**What you are asked to do:** Spot each line in the data below containing "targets" and copy it.

-.-.-

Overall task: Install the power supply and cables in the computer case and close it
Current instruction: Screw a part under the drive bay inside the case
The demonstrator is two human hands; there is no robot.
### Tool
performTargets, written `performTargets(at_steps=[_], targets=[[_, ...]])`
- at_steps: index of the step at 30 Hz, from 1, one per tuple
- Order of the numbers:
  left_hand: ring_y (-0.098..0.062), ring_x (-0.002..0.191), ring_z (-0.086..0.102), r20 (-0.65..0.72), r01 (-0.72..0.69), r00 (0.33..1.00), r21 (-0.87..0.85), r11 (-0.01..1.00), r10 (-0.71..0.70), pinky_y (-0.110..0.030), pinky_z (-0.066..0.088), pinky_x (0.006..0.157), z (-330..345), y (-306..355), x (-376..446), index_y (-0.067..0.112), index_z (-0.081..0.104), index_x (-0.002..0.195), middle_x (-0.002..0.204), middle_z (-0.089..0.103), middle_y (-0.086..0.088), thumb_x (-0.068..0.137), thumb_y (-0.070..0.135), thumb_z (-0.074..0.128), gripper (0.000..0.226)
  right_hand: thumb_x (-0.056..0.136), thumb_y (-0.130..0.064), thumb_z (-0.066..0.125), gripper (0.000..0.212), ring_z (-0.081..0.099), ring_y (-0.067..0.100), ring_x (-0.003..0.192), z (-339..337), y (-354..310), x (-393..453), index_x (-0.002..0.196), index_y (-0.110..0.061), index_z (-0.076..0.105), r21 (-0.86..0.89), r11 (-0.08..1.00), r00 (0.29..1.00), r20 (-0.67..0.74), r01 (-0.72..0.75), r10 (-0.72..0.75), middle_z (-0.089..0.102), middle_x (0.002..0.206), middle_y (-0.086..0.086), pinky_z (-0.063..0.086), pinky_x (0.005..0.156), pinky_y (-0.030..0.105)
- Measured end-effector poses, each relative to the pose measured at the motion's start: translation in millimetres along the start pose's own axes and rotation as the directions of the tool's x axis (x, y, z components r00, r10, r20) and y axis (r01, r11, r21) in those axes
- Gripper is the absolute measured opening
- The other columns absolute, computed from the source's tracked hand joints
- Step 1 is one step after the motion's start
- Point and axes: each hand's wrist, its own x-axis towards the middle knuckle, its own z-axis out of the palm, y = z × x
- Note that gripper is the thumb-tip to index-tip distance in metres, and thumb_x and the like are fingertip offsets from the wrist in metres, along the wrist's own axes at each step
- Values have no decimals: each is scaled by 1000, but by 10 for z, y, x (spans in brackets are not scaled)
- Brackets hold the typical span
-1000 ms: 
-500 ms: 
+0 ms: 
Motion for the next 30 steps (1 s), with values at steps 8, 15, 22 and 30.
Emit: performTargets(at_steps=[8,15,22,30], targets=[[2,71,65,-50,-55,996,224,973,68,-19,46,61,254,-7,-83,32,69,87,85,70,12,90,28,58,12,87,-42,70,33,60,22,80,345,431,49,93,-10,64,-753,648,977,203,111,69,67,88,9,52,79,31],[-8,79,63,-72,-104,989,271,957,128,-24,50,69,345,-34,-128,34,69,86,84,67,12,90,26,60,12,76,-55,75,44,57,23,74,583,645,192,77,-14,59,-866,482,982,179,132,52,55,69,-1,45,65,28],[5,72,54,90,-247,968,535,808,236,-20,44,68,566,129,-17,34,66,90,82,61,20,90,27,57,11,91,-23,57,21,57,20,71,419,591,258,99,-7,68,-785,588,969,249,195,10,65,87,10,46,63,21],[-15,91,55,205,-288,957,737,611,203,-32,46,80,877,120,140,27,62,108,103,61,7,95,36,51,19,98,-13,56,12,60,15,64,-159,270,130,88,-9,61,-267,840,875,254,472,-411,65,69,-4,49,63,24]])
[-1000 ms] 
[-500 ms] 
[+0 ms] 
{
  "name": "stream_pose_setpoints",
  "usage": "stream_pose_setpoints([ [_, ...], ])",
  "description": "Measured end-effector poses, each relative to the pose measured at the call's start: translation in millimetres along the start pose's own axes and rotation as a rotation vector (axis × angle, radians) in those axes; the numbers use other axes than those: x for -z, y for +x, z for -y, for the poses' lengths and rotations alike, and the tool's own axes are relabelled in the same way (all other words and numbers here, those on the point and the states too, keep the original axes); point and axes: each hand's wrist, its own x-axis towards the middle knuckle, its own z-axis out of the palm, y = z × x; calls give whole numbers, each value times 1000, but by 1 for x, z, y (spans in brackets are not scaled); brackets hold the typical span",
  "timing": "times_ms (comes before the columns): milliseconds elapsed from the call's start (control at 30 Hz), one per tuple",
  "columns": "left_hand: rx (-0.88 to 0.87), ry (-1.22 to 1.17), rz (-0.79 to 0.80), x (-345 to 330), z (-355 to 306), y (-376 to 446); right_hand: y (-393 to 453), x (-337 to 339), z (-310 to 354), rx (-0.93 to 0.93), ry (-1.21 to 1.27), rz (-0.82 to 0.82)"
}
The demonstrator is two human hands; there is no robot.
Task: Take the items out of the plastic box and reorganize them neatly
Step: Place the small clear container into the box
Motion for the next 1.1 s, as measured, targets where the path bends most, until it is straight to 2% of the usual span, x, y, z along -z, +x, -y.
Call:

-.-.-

**Output below:**
performTargets, written `performTargets(at_steps=[_], targets=[[_, ...]])`
Emit: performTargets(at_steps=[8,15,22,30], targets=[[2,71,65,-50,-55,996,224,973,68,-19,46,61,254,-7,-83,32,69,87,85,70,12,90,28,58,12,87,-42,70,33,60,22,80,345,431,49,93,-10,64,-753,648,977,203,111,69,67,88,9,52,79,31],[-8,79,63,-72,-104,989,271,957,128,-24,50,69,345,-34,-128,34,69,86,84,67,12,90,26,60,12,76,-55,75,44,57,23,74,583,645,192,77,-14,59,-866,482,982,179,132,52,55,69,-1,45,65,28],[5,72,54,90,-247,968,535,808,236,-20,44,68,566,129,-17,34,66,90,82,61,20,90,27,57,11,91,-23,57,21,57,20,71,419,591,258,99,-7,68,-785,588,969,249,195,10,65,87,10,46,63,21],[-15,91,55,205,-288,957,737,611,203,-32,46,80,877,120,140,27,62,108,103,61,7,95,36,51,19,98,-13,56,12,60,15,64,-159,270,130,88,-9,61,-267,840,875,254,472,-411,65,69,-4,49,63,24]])
Motion for the next 1.1 s, as measured, targets where the path bends most, until it is straight to 2% of the usual span, x, y, z along -z, +x, -y.

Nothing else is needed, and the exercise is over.